A dispetto di certi manicheismi semplicistici, non si può non rilevare che entro il medesimo orizzonte culturale e simbolico si muovono – incredibile dictu – anche quegli esponenti della Rivoluzione Conservatrice tedesca i quali, nei travagliati anni di transizione dalla Repubblica di Weimar al Terzo Reich, guardano all’Unione Sovietica come ad un modello di riferimento, senza per questo contravvenire agli obblighi dell’etica prussiana. Paradigmatica a questo riguardo è l’originale analisi di un altro filosofo dimenticato, Walter Schubart (1897 – 1942), che in un’opera enigmatica come L’Europa e l’anima dell’Oriente prospetta la necessità di conciliare il titanismo tecnocratico e razionalista dell’anima faustiana con le vertiginose altezze e le abissali profondità della religiosità ortodossa, in un’ardita sintesi, che certo non sarebbe dispiaciuta ad Ivan Il’in, nel segno di due numi tutelari di rango come Nietzsche e Dostoevskij.

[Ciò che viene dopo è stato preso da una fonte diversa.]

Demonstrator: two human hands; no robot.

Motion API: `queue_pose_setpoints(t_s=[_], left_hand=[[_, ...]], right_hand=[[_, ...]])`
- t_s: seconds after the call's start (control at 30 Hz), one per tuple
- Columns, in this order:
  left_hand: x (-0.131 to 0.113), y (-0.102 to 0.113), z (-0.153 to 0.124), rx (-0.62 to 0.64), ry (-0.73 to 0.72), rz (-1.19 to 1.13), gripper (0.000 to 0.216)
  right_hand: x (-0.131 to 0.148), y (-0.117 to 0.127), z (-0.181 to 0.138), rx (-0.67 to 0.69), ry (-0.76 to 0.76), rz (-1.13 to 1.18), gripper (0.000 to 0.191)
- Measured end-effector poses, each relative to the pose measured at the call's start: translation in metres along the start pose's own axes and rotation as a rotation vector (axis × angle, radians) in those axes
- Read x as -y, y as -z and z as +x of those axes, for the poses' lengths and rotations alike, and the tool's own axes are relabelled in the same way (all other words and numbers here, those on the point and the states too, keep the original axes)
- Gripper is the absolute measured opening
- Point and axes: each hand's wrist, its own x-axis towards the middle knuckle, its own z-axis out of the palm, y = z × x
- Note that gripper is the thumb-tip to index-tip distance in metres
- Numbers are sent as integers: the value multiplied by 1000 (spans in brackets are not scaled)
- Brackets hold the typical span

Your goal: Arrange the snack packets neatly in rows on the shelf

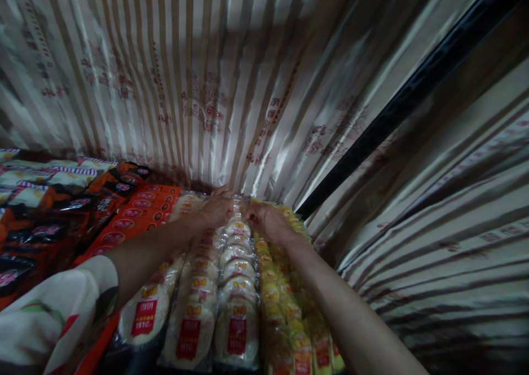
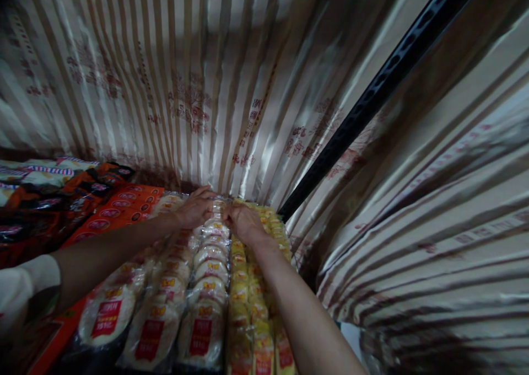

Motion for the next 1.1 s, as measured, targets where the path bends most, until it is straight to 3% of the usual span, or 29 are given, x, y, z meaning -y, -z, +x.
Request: queue_pose_setpoints(t_s=[0.2,0.8,1.1], left_hand=[[-4,3,-1,11,-11,32,9],[0,-5,0,-17,17,32,10],[-2,-1,-2,7,28,31,8]], right_hand=[[6,1,-7,161,0,-57,16],[13,-2,-5,127,-72,-148,20],[6,-9,-7,106,10,-76,20]])
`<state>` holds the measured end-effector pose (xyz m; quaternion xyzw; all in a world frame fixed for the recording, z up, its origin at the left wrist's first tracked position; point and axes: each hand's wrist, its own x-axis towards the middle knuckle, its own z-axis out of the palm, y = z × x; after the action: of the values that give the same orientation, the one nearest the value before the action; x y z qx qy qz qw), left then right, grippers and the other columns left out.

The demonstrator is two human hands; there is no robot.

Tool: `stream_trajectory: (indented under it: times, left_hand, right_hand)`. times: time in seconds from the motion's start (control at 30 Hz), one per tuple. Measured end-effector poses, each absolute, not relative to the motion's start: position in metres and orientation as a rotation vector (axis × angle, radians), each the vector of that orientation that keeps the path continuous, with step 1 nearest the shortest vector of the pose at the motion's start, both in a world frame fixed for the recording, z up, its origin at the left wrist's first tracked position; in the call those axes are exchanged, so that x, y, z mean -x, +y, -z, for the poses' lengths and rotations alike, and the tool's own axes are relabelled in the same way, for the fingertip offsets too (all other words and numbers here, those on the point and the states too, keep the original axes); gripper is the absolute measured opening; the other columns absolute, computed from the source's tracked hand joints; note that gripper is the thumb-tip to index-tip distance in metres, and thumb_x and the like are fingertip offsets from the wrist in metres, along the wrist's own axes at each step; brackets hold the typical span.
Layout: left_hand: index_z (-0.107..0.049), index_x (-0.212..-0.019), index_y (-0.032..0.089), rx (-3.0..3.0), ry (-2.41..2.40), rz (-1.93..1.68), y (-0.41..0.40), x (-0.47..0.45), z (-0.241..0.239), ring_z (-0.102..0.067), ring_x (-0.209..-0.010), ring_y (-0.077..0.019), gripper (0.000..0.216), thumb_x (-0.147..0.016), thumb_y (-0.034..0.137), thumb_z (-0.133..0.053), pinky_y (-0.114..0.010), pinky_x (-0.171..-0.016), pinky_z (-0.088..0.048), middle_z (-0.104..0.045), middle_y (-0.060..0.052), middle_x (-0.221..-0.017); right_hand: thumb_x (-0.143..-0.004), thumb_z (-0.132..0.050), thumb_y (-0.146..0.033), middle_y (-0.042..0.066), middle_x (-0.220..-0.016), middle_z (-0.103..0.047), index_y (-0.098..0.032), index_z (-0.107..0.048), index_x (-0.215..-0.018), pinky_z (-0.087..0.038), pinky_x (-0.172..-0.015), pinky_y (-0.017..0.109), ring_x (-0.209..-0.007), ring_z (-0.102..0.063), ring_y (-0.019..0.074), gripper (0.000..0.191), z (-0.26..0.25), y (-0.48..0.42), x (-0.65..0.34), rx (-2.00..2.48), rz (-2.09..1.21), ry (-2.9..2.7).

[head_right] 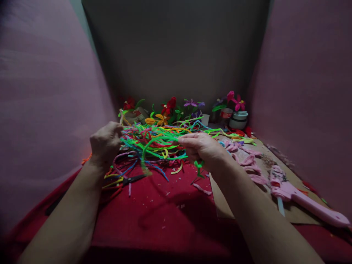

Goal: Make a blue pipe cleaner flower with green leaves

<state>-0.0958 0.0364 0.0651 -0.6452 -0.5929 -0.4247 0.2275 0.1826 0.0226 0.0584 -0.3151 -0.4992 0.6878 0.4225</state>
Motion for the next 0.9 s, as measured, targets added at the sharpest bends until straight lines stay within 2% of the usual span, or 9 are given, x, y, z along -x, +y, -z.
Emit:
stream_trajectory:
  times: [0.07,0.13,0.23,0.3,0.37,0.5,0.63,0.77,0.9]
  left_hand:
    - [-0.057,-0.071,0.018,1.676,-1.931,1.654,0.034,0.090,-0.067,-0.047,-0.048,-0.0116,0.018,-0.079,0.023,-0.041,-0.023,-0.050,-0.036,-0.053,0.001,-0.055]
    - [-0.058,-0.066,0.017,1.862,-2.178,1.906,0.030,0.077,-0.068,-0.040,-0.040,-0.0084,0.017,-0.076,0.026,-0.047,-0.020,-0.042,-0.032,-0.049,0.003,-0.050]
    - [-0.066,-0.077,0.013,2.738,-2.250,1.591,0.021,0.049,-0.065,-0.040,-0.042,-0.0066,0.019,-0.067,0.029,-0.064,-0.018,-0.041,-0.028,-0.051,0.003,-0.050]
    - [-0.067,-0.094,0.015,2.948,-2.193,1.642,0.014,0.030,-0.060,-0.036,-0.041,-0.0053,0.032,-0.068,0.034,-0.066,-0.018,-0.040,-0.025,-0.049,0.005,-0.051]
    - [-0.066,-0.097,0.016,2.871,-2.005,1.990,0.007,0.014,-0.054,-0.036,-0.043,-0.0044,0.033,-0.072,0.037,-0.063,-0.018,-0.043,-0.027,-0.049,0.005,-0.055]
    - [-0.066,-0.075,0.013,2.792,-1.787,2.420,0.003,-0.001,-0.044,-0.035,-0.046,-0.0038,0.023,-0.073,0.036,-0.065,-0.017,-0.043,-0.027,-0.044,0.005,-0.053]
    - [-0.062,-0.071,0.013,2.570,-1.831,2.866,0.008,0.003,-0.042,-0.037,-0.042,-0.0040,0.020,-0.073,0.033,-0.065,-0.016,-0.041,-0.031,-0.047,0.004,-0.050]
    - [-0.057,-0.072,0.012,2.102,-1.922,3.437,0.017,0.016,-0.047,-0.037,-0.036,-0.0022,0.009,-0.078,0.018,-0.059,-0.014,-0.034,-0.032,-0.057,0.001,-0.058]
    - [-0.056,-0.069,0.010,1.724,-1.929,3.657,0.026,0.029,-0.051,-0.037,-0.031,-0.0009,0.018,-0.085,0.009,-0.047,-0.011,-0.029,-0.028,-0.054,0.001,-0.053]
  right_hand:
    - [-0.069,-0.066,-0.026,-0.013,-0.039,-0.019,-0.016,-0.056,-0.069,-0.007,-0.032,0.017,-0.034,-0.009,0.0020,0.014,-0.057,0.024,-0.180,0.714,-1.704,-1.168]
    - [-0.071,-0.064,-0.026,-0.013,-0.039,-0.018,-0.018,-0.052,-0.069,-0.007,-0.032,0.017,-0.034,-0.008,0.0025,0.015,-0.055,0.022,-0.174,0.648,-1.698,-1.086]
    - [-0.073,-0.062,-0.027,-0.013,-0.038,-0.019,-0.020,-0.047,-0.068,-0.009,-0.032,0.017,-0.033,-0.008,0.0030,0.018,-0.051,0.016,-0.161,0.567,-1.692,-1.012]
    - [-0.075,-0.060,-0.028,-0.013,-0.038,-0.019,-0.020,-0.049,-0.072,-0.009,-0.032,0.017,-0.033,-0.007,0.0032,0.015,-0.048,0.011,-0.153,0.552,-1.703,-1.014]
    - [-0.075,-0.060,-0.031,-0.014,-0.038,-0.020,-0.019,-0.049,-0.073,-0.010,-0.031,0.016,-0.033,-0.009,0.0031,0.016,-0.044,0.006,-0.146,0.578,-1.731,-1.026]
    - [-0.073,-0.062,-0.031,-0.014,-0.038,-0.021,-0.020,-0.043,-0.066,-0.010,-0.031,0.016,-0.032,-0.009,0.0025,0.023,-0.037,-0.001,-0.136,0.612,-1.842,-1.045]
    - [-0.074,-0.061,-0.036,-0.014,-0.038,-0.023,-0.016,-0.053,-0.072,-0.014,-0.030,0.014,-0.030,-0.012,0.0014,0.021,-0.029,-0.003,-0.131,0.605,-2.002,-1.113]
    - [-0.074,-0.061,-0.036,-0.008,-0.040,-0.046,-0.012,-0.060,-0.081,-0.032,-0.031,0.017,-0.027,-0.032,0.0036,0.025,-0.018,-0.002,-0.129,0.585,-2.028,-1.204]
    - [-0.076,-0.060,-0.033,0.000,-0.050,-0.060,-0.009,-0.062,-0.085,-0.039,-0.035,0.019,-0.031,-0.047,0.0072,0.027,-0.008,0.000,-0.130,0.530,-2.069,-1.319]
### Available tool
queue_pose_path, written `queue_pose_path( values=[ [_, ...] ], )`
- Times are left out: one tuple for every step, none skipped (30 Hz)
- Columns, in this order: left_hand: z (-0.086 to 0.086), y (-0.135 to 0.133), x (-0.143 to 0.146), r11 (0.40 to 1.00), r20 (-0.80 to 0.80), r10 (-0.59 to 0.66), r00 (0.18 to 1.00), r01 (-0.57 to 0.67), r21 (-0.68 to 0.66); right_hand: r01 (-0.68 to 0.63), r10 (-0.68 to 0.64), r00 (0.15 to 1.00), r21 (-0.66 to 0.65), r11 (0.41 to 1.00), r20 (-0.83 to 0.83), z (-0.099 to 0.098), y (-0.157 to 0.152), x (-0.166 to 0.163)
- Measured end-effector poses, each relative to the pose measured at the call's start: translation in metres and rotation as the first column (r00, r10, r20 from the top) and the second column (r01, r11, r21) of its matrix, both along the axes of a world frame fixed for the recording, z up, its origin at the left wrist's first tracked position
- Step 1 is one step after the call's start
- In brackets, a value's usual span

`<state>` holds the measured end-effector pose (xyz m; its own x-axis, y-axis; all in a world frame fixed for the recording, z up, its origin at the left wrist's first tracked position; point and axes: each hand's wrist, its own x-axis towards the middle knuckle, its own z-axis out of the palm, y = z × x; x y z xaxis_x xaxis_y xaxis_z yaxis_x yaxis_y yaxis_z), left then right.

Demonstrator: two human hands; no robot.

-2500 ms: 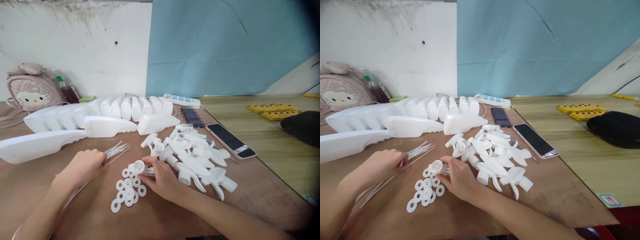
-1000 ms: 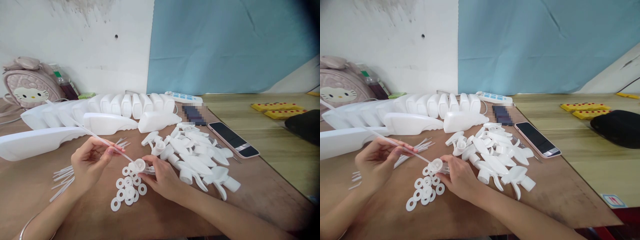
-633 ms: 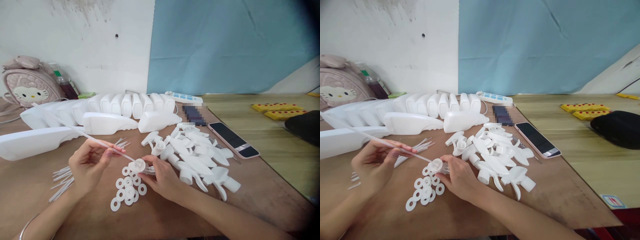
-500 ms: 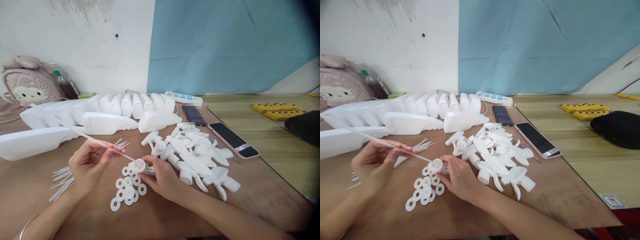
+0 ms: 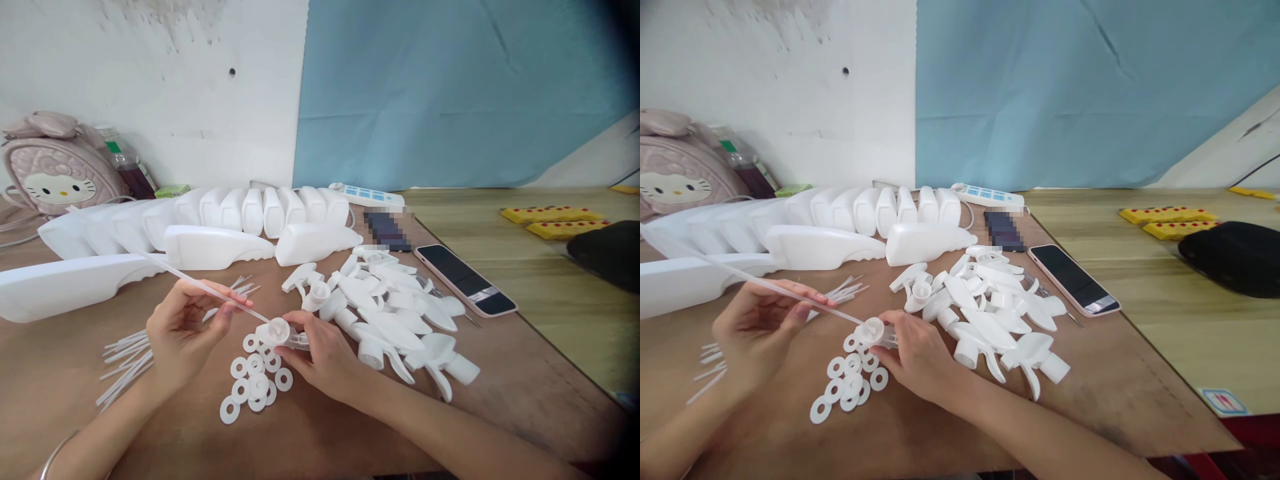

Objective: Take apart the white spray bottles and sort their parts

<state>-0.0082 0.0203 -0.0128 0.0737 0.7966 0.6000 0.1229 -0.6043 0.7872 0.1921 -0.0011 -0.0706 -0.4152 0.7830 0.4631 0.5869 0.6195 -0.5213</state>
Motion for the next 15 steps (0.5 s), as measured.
queue_pose_path(
  values=[
    [-0.001, 0.000, 0.002, 1.000, 0.012, -0.022, 1.000, 0.022, -0.019, 0.001, -0.001, 1.000, 0.002, 1.000, -0.001, 0.000, 0.000, 0.000],
    [-0.002, 0.001, 0.004, 0.998, 0.025, -0.044, 0.999, 0.045, -0.038, 0.004, -0.004, 1.000, 0.002, 1.000, -0.002, 0.000, 0.000, 0.000],
    [-0.003, 0.001, 0.006, 0.996, 0.033, -0.067, 0.997, 0.069, -0.055, 0.007, -0.007, 1.000, 0.003, 1.000, -0.002, -0.001, 0.000, 0.000],
    [-0.004, 0.002, 0.008, 0.993, 0.033, -0.089, 0.995, 0.091, -0.070, 0.009, -0.009, 1.000, 0.002, 1.000, -0.002, -0.001, 0.000, 0.000],
    [-0.005, 0.002, 0.010, 0.990, 0.018, -0.111, 0.994, 0.112, -0.082, 0.010, -0.010, 1.000, 0.003, 1.000, -0.003, -0.001, 0.000, 0.000],
    [-0.007, 0.002, 0.012, 0.987, -0.011, -0.135, 0.991, 0.134, -0.089, 0.009, -0.009, 1.000, 0.005, 1.000, -0.004, -0.001, 0.000, 0.000],
    [-0.008, 0.002, 0.013, 0.982, -0.048, -0.162, 0.986, 0.157, -0.101, 0.009, -0.009, 1.000, 0.009, 1.000, -0.006, -0.002, 0.000, 0.000],
    [-0.009, 0.003, 0.014, 0.977, -0.084, -0.187, 0.979, 0.176, -0.121, 0.010, -0.010, 1.000, 0.013, 1.000, -0.007, -0.002, 0.000, 0.000],
    [-0.011, 0.003, 0.015, 0.970, -0.114, -0.211, 0.971, 0.194, -0.144, 0.010, -0.010, 1.000, 0.017, 1.000, -0.007, -0.002, 0.000, -0.001],
    [-0.012, 0.003, 0.015, 0.963, -0.141, -0.230, 0.963, 0.204, -0.173, 0.009, -0.009, 1.000, 0.020, 1.000, -0.005, -0.002, 0.000, -0.001],
    [-0.013, 0.004, 0.015, 0.959, -0.165, -0.238, 0.957, 0.205, -0.197, 0.010, -0.010, 1.000, 0.025, 1.000, -0.004, -0.002, 0.000, -0.001],
    [-0.014, 0.004, 0.014, 0.957, -0.189, -0.234, 0.954, 0.192, -0.216, 0.010, -0.009, 1.000, 0.028, 1.000, -0.002, -0.002, 0.000, -0.001],
    [-0.015, 0.005, 0.014, 0.959, -0.215, -0.221, 0.951, 0.172, -0.223, 0.008, -0.008, 1.000, 0.029, 1.000, -0.001, -0.002, 0.000, -0.001],
    [-0.016, 0.006, 0.013, 0.963, -0.241, -0.206, 0.948, 0.153, -0.220, 0.005, -0.005, 1.000, 0.031, 1.000, 0.001, -0.002, 0.000, -0.001],
    [-0.017, 0.006, 0.013, 0.967, -0.264, -0.194, 0.945, 0.139, -0.213, 0.005, -0.005, 1.000, 0.034, 0.999, 0.001, -0.003, 0.000, -0.001]
  ],
)
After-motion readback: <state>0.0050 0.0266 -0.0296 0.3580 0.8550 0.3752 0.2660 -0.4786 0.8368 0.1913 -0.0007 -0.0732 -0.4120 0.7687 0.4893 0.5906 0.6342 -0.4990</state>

Se questo inaspettato connubio non ha posto le basi per la creazione di un blocco continentale alternativo alla talassocrazia anglosassone, secondo la lezione aurea di Schmitt e Haushofer, la causa è da ricercarsi in prima istanza nella miopia geopolitica dei Tedeschi che, accecati dal loro sciovinismo e da un pregiudizio antislavo di matrice ottocentesca, si sono lanciati nella folle impresa dell’Operazione Barbarossa, contravvenendo ai patti e alimentando nel contempo la malapianta del nazionalismo ucraino che, tornato oggi alla ribalta della cronaca quale fattore d’instabilità, ha infranto, forse in modo irreparabile, l’unità dell’ecumene panrusso. Parafrasando il mai sufficientemente citato Pierre Drieu La Rochelle, potremmo dire che non hanno saputo insegnare l’Eurasia.

Ivan A. Il’in, Sulla Russia, Aspis Edizioni, Milano, 2023; pag. 120, € 20,00.